Unless we get on our high horse and think that this is unique to some other place, remember that during the Crusades and Inquisition, people committed terrible deeds in the name of Christ. In our home country, slavery and Jim Crow all too often was justified in the name of Christ.

And here is Governor Jindal’s response to the President's self-righteous PC pieties of self-blame:

It was nice of the President to give us a history lesson at the Prayer breakfast. Today, however, the issue right in front of his nose, in the here and now, is the terrorism of Radical Islam, the assassination of journalists, the beheading and burning alive of captives. We will be happy to keep an eye out for runaway Christians, but it would be nice if he would face the reality of the situation today. The Medieval Christian threat is under control, Mr. President. Please deal with the Radical Islamic threat today.
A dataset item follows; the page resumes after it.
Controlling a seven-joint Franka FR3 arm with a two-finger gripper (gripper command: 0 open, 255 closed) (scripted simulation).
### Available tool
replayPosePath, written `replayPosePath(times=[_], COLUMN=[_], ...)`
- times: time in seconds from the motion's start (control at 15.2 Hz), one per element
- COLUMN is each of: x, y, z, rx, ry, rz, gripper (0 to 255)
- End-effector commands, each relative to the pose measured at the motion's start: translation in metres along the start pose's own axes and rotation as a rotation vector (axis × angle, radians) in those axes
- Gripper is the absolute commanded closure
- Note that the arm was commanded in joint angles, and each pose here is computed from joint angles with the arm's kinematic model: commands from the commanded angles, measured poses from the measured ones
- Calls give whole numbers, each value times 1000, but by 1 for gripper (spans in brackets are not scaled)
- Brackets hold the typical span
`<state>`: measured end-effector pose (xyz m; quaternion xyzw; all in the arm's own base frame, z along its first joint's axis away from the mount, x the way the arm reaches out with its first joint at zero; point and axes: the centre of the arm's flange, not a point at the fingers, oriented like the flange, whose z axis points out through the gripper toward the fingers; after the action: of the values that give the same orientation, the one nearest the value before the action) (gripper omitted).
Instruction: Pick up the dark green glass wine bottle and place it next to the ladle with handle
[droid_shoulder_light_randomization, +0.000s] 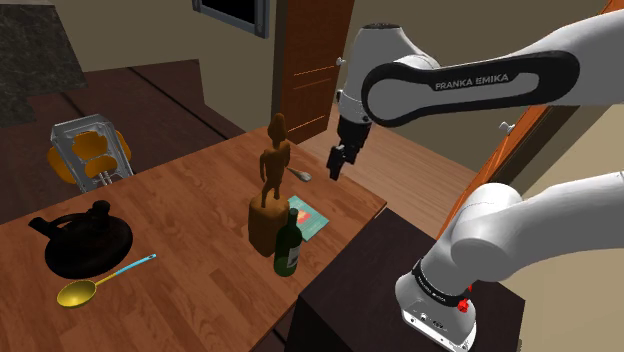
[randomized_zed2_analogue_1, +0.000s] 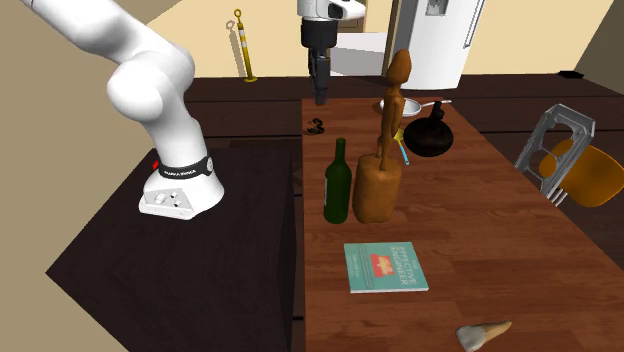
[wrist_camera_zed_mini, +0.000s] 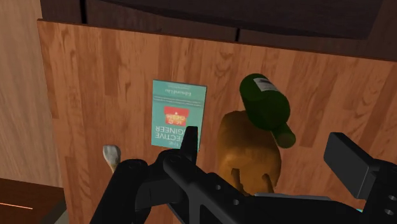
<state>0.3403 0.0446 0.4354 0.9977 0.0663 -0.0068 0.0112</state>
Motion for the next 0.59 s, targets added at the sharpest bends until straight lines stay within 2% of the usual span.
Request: replayPosePath(times=[0.0, 0.53], x=[6, 41], y=[-11, -50], z=[21, 108], rx=[4, 20], ry=[18, 75], rz=[-4, -24], gripper=[0, 0])
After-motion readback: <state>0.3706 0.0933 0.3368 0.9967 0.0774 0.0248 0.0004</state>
One can only conjure up visions of Don Quixote and Sancho Panza (Kerry) tilting at the demons of the 12th century. Governor Jindal’s rejoinder is a brilliant putdown of the president’s bizarre belief that public displays of remorse for the evils of the Western world will somehow mollify and make chums out of hardcore ideological adversaries. Even the NYT editorial writer, Ross Douthat, makes the same point:

The second problem is that self-criticism doesn’t necessarily serve the cause of foreign policy outreach quite as well as Obama once seemed to believe it would. Early in his administration, especially around his 2009 speech in Cairo, there was a sense that showing Muslims that an American president understood their grievances would help expand our country’s options in the Middle East. But no obvious foreign policy benefit emerged, and since then Obama’s displays of public angst over, say, drone strikes have mostly seemed like an exercise in self-justification, intended for an audience of one. (Meanwhile, our actual enemies can pocket his rhetorical concessions: The alleged relevance of the Crusades to modern politics, for instance, has long been one of Al Qaeda’s favorite tropes.)

It is not violent terrorist states and organizations and their “bankrupt” ideology or Iran’s growing nuclear power that are the real threat -- the Obama administration with their policy of “strategic patience” has all that under control. The real problem is to stem Christian extremism in the U.S. while heading off a domestic backlash against mainstream Islam over atrocities committed by the Islamic State. Pogo would be proud. Or maybe not.